Ma Wai K, Farrell Richard E, Siciliano Steven D
Department of Soil Science, University of Saskatchewan Saskatoon, SK, Canada.
Front Microbiol. 2011 Jun 10;2:110. doi: 10.3389/fmicb.2011.00110. eCollection 2011.
Nitrous oxide (N(2)O) is a greenhouse gas with a global warming potential far exceeding that of CO(2). Soil N(2)O emissions are a product of two microbially mediated processes: nitrification and denitrification. Understanding the effects of landscape on microbial communities, and the subsequent influences of microbial abundance and composition on the processes of nitrification and denitrification are key to predicting future N(2)O emissions. The objective of this study was to examine microbial abundance and community composition in relation to N(2)O associated with nitrification and denitrification processes over the course of a growing season in soils from cultivated and uncultivated wetlands. The denitrifying enzyme assay and [Formula: see text] pool dilution methods were used to compare the rates of denitrification and nitrification and their associated N(2)O emissions. Functional gene composition was measured with restriction fragment length polymorphism profiles and abundance was measured with quantitative polymerase chain reaction. The change in denitrifier nitrous oxide reductase gene (nosZ) abundance and community composition was a good predictor of net soil N(2)O emission. However, neither ammonia oxidizing bacteria ammonia monooxygenase (bacterial amoA) gene abundance nor composition predicted nitrification-associated-N(2)O emissions. Alternative strategies might be necessary if bacterial amoA are to be used as predictive in situ indicators of nitrification rate and nitrification-associated-N(2)O emission.

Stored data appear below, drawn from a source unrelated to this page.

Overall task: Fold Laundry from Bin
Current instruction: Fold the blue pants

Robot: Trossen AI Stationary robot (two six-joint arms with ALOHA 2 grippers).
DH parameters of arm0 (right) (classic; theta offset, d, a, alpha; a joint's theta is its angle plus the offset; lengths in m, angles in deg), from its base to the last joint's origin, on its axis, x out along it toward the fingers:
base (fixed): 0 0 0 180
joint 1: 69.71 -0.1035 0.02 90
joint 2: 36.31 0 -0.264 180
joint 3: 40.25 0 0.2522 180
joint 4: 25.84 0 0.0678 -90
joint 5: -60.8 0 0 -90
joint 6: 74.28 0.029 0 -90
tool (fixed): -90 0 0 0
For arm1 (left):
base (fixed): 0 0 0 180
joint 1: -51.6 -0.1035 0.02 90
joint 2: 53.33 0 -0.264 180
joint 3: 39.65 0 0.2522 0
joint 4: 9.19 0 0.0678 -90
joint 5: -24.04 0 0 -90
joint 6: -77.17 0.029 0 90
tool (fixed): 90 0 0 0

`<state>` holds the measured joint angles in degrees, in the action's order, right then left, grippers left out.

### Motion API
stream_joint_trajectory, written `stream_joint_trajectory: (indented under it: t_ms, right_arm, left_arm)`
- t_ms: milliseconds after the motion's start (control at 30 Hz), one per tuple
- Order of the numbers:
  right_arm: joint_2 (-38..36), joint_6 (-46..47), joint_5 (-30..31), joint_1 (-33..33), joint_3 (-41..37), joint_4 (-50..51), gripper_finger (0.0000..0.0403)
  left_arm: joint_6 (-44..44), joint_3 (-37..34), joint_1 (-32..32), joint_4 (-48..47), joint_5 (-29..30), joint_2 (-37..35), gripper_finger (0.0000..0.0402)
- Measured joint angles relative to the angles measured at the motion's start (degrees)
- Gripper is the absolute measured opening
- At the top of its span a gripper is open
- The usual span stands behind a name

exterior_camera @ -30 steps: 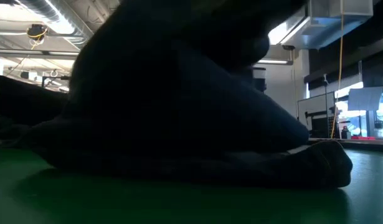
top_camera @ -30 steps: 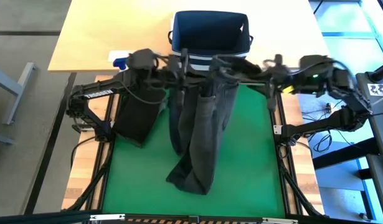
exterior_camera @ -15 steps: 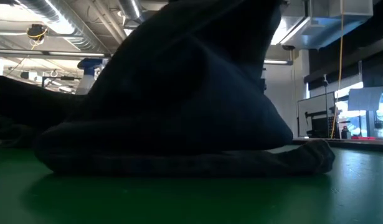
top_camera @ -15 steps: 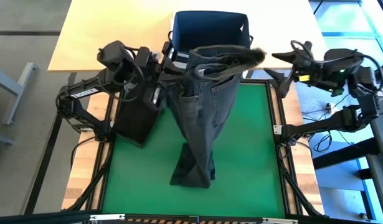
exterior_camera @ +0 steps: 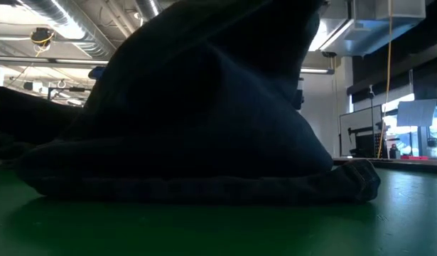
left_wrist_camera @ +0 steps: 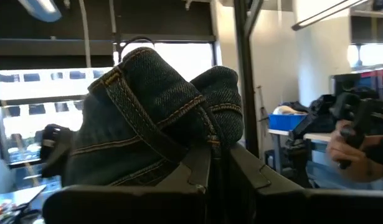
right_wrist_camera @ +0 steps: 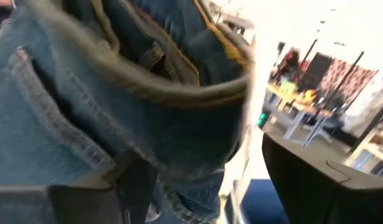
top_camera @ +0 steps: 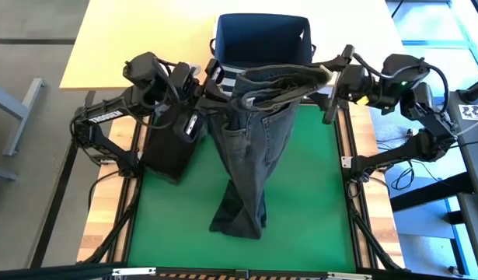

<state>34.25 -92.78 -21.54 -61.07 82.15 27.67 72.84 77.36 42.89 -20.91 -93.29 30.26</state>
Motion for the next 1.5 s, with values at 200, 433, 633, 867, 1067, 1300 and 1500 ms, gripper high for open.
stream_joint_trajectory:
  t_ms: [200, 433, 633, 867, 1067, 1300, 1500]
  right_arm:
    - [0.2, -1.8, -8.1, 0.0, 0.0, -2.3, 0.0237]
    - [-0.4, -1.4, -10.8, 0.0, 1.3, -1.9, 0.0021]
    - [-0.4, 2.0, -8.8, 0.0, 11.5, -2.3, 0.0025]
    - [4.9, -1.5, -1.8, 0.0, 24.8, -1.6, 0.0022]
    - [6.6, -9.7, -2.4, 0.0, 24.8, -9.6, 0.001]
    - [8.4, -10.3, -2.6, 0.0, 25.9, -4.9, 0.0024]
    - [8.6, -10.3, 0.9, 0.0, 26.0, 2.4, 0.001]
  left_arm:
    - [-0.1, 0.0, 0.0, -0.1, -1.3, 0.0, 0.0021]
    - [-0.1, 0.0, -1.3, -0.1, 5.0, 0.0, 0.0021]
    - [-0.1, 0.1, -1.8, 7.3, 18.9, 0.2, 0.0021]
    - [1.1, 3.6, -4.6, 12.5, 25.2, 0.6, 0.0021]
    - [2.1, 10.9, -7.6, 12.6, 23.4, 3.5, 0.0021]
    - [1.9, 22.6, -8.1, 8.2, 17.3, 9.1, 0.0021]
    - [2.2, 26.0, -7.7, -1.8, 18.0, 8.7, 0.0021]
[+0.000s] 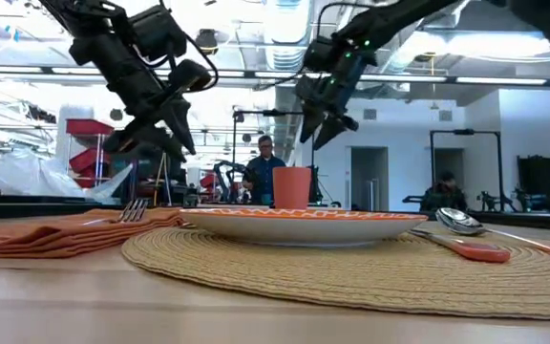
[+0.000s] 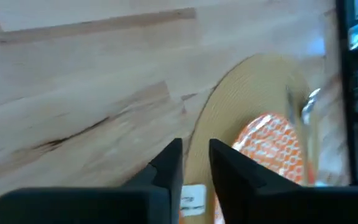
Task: Set table place
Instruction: Put the orange cup to the top of the brown placemat
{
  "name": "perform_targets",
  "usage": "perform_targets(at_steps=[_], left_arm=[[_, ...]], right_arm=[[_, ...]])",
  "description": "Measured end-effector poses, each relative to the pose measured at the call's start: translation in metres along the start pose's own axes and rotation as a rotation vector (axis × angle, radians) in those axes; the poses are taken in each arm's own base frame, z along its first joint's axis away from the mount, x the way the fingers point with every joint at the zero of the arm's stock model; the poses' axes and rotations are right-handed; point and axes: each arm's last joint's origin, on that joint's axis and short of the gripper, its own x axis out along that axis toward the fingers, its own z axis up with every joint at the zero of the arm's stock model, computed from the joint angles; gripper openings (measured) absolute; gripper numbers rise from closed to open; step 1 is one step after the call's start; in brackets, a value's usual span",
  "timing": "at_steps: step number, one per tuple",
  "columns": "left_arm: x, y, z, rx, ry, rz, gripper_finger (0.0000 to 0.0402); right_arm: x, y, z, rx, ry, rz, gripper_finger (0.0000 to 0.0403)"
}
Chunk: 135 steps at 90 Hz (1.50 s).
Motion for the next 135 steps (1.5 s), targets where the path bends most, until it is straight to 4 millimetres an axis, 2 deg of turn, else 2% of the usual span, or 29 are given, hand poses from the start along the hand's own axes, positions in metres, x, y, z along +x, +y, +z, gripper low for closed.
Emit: perform_targets(at_steps=[12,34,58,79,96,111,135], left_arm=[[0.0,0.005,0.0,-0.002,0.016,0.038,0.0102],[-0.001,0.008,0.003,-0.005,0.014,0.057,0.0114],[-0.001,0.009,0.003,0.006,0.014,0.058,0.0114],[-0.001,0.009,0.003,0.006,0.014,0.058,0.0114],[-0.001,0.009,0.003,0.006,0.014,0.058,0.0114],[-0.001,0.009,0.003,0.005,0.014,0.058,0.0114],[-0.001,0.009,0.003,0.008,0.013,0.059,0.0114]], right_arm=[[0.021,0.0,0.002,0.001,0.031,-0.002,0.0203],[0.045,-0.003,-0.003,0.014,0.088,-0.011,0.0194],[0.038,-0.002,0.003,0.025,0.057,-0.016,0.0186],[0.043,-0.008,-0.007,0.02,0.127,-0.033,0.0114],[0.048,-0.009,-0.018,0.026,0.202,-0.054,0.0079],[0.046,-0.005,-0.028,-0.003,0.288,-0.112,0.0013],[0.027,0.014,-0.048,-0.082,0.473,-0.187,0.0001]])
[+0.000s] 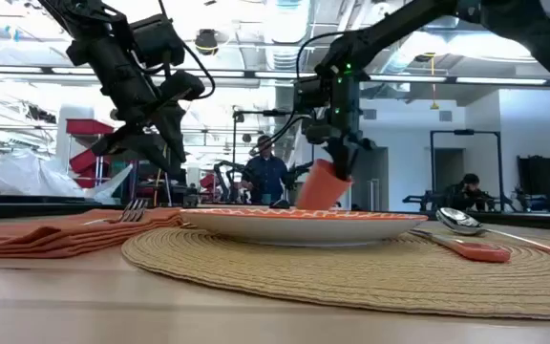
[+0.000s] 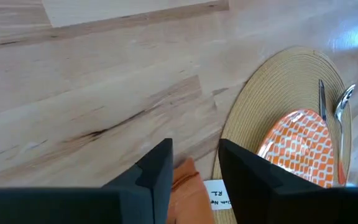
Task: Set table place
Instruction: Put the orange cup to the top of the brown placemat
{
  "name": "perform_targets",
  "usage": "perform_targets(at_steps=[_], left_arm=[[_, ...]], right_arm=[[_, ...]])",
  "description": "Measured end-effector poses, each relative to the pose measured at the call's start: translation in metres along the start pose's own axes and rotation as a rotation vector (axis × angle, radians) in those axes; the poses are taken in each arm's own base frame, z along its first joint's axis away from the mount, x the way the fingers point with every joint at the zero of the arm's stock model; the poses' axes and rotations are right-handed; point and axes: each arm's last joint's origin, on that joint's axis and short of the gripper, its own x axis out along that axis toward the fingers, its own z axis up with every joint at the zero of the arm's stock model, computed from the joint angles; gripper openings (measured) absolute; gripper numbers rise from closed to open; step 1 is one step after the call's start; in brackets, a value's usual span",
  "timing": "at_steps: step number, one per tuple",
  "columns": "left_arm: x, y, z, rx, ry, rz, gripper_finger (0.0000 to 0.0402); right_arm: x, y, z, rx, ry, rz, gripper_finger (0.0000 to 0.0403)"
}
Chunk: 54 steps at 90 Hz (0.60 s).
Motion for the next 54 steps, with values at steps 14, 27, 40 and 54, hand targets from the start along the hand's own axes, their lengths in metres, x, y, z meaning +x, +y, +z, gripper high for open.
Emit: perform_targets(at_steps=[14,27,40,54], left_arm=[[0.0,0.0,0.0,0.026,-0.001,0.002,0.0114],[0.0,0.0,0.0,0.035,-0.012,0.011,0.0114],[0.0,0.001,0.0,0.045,-0.018,0.015,0.0114],[0.0,0.0,0.001,0.046,-0.022,0.017,0.0114]], right_arm=[[-0.022,0.012,-0.024,-0.072,0.101,-0.031,0.0],[-0.048,0.015,-0.044,-0.158,0.132,-0.067,0.0],[-0.051,0.013,-0.053,-0.195,0.203,-0.037,0.0],[-0.042,0.02,-0.06,-0.272,0.249,0.005,0.0]])
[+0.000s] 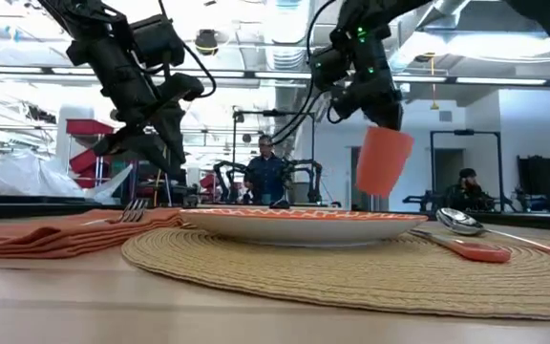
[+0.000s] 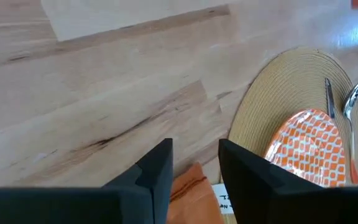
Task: Set table place
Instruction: Put the orange cup to the top of the brown placemat
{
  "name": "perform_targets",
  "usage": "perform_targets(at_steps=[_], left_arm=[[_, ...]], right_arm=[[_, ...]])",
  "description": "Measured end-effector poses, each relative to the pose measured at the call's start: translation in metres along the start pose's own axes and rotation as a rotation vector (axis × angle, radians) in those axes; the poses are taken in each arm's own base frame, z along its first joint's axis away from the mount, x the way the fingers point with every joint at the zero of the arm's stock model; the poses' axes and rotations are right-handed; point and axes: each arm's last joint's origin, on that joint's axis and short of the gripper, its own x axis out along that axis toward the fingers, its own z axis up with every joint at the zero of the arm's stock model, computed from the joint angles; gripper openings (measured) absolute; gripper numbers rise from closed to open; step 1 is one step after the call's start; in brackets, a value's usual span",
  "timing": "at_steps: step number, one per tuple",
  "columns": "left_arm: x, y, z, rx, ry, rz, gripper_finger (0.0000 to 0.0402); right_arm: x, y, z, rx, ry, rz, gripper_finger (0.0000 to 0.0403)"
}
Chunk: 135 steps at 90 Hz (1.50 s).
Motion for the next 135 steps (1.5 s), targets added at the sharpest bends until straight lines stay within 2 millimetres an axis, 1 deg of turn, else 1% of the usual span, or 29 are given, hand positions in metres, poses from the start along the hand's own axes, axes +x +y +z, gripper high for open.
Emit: perform_targets(at_steps=[20,42,47,58,87,94,101,125,130,135], left_arm=[[0.0,0.0,0.0,0.0,-0.011,0.008,0.0114],[0.0,0.001,0.001,0.0,-0.03,0.021,0.0114],[0.0,0.001,0.001,0.0,-0.03,0.021,0.0114],[0.0,0.001,0.001,0.0,-0.03,0.021,0.0114],[0.0,0.001,0.001,-0.004,-0.031,0.022,0.0114],[0.0,0.001,0.001,-0.005,-0.031,0.022,0.0114],[0.0,0.001,0.001,-0.006,-0.031,0.022,0.0114],[0.0,0.001,0.001,-0.007,-0.031,0.022,0.0114],[0.0,0.0,0.001,-0.009,-0.033,0.019,0.0114],[0.0,-0.001,0.002,-0.009,-0.042,0.008,0.0114]], right_arm=[[0.024,0.012,-0.004,-0.079,0.101,0.007,0.0],[0.047,0.007,-0.009,-0.081,0.173,-0.021,0.0],[0.05,0.007,-0.009,-0.086,0.182,-0.045,0.0],[0.056,0.003,-0.01,-0.076,0.194,-0.037,0.0],[0.058,0.003,-0.009,-0.058,0.178,-0.032,0.0],[0.058,0.003,-0.008,-0.056,0.172,-0.027,0.0006],[0.058,0.004,-0.008,-0.053,0.165,-0.027,0.0021],[0.058,0.005,-0.007,-0.035,0.148,-0.008,0.0095],[0.054,0.005,-0.006,-0.034,0.126,-0.01,0.0105],[0.044,0.004,-0.006,-0.032,0.073,-0.013,0.0112]])
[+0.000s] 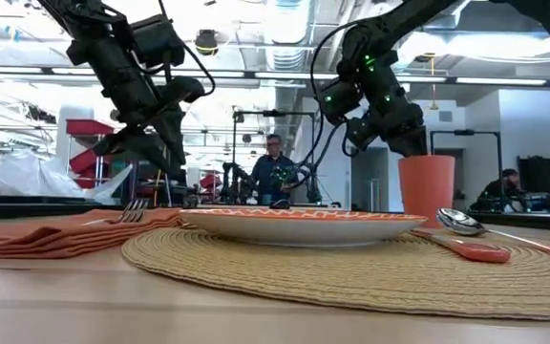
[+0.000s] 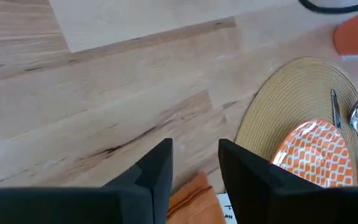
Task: Set table place
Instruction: Put the orange cup to the top of the brown placemat, then return to Home Position
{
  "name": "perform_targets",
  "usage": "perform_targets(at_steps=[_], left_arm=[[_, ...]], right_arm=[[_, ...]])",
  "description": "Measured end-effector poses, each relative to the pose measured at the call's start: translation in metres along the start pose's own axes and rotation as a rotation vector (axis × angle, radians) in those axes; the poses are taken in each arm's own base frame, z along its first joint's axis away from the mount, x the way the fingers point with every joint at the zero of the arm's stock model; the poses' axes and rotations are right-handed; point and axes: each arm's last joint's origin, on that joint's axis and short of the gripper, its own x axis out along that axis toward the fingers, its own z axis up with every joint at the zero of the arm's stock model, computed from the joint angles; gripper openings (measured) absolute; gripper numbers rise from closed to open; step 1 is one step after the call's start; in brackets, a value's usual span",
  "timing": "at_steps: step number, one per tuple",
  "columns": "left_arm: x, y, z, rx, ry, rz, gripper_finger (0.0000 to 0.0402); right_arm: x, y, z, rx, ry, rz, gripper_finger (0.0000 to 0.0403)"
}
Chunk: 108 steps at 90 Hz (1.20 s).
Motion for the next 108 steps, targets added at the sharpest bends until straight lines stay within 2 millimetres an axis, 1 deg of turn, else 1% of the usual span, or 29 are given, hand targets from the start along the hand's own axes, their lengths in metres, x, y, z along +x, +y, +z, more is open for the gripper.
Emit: perform_targets(at_steps=[4,9,13,18,26,29,33,37,39,43,51,61,70,80,89,96,108], left_arm=[[-0.002,-0.001,0.002,-0.012,-0.016,-0.026,0.0114],[-0.008,-0.005,0.008,-0.028,-0.052,-0.099,0.0113],[-0.016,-0.011,0.014,-0.026,-0.102,-0.188,0.011],[-0.03,-0.018,0.023,0.014,-0.196,-0.299,0.0101],[-0.054,-0.026,0.034,0.205,-0.379,-0.431,0.0073],[-0.062,-0.027,0.037,0.3,-0.438,-0.464,0.0058],[-0.067,-0.025,0.037,0.421,-0.49,-0.507,0.0039],[-0.068,-0.022,0.036,0.503,-0.512,-0.549,0.002],[-0.068,-0.021,0.037,0.521,-0.519,-0.57,0.0013],[-0.065,-0.018,0.036,0.533,-0.521,-0.605,0.0005],[-0.053,-0.009,0.027,0.567,-0.485,-0.662,0.0007],[-0.038,-0.002,0.017,0.584,-0.547,-0.758,0.0002],[-0.023,0.007,0.005,0.584,-0.568,-0.804,0.0001],[-0.004,0.018,-0.008,0.565,-0.513,-0.799,0.0],[0.007,0.023,-0.015,0.562,-0.491,-0.801,0.0],[0.011,0.024,-0.017,0.558,-0.509,-0.809,0.0],[0.012,0.022,-0.014,0.567,-0.598,-0.823,0.0]], right_arm=[[-0.012,0.0,-0.003,0.001,-0.054,-0.004,0.0116],[-0.032,-0.001,-0.011,-0.016,-0.139,-0.012,0.0118],[-0.05,-0.001,-0.02,-0.031,-0.221,-0.021,0.0119],[-0.071,0.001,-0.038,-0.067,-0.345,-0.014,0.0119],[-0.097,0.007,-0.073,-0.185,-0.631,0.084,0.0118],[-0.101,0.011,-0.086,-0.239,-0.757,0.132,0.0118],[-0.102,0.015,-0.103,-0.295,-0.922,0.181,0.0118],[-0.097,0.018,-0.118,-0.313,-1.055,0.208,0.0118],[-0.091,0.02,-0.124,-0.301,-1.096,0.215,0.0118],[-0.076,0.023,-0.134,-0.25,-1.167,0.239,0.0118],[-0.04,0.026,-0.149,-0.125,-1.229,0.31,0.0118],[0.0,0.033,-0.158,-0.003,-1.292,0.436,0.0118],[0.032,0.042,-0.16,0.037,-1.325,0.541,0.0118],[0.05,0.051,-0.162,0.029,-1.436,0.605,0.0118],[0.068,0.057,-0.165,0.025,-1.514,0.61,0.0118],[0.075,0.06,-0.169,0.021,-1.591,0.608,0.0118],[0.09,0.06,-0.18,0.035,-1.602,0.591,0.0118]])
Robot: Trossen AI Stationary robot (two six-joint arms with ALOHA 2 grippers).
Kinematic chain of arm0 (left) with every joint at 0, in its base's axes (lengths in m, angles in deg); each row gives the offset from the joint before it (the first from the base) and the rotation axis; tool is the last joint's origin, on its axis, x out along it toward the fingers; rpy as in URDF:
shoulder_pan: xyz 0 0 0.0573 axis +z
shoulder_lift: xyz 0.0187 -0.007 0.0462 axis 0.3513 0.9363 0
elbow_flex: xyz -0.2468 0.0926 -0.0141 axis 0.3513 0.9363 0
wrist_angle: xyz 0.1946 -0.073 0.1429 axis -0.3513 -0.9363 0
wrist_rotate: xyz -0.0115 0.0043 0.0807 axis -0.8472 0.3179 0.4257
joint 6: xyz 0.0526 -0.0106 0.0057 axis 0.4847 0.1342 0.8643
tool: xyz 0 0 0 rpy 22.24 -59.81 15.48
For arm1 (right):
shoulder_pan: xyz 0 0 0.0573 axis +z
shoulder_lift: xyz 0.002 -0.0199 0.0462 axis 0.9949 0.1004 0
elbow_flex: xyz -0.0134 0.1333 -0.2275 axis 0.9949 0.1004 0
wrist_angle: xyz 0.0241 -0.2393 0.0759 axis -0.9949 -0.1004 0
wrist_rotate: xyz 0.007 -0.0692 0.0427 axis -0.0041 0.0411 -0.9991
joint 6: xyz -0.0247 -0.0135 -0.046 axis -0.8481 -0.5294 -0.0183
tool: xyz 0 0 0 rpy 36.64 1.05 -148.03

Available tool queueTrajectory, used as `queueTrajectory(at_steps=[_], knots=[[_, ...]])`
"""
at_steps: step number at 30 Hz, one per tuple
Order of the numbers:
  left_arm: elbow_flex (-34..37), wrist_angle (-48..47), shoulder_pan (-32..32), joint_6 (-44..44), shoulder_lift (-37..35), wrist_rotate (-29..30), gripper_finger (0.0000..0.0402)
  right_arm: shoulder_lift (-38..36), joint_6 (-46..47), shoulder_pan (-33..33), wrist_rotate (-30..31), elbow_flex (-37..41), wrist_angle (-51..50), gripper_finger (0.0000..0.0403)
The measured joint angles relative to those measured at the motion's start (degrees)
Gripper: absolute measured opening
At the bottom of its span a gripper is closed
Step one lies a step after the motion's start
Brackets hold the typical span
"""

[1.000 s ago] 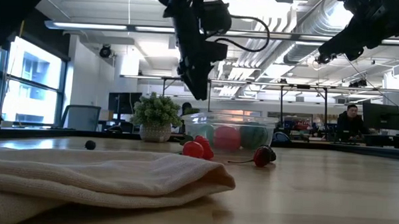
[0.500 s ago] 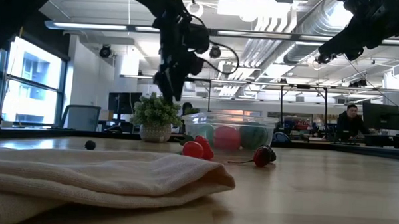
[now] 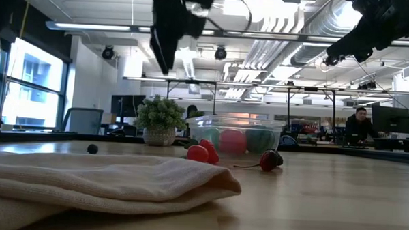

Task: Pick and placing Produce into tupperware
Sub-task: Put the blueberry into the transparent bin

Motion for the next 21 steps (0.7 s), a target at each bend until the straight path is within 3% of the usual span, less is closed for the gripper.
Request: queueTrajectory(at_steps=[4, 8, 15, 21], knots=[[3.5, -0.2, -2.6, -5.0, -7.2, 7.6, 0.0296, 0.0, 0.0, 0.0, 0.0, 0.0, 0.0, 0.0000], [12.6, 5.4, -2.8, -9.3, -16.5, 9.2, 0.0296, 0.0, 0.0, 0.0, 0.0, 0.0, 0.0, 0.0000], [36.6, 28.0, -2.6, -8.7, -33.1, -2.2, 0.0296, 0.0, 0.0, 0.0, 0.0, 0.0, 0.0, 0.0000], [54.4, 44.9, -2.7, -7.8, -42.3, -12.4, 0.0296, 0.0, 0.0, 0.0, 0.0, 0.0, 0.0, 0.0000]])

一氧化二氮(N₂O)是一种温室气体,其全球变暖潜能值远超过二氧化碳。土壤N₂O排放是两个微生物介导过程的产物:硝化作用和反硝化作用。了解景观对微生物群落的影响,以及微生物丰度和组成对硝化作用和反硝化作用过程的后续影响,是预测未来N₂O排放的关键。本研究的目的是在一个生长季节内,研究耕种和未耕种湿地土壤中与硝化作用和反硝化作用相关的N₂O的微生物丰度和群落组成。采用反硝化酶测定法和[公式:见正文]库稀释法比较反硝化作用和硝化作用的速率及其相关的N₂O排放。用限制性片段长度多态性图谱测定功能基因组成,用定量聚合酶链反应测定丰度。反硝化亚硝酸盐还原酶基因(nosZ)丰度和群落组成的变化是土壤净N₂O排放的良好预测指标。然而,氨氧化细菌氨单加氧酶(细菌amoA)基因的丰度和组成均不能预测与硝化作用相关的N₂O排放。如果要将细菌amoA用作硝化速率和与硝化作用相关的N₂O排放的原位预测指标,可能需要其他策略。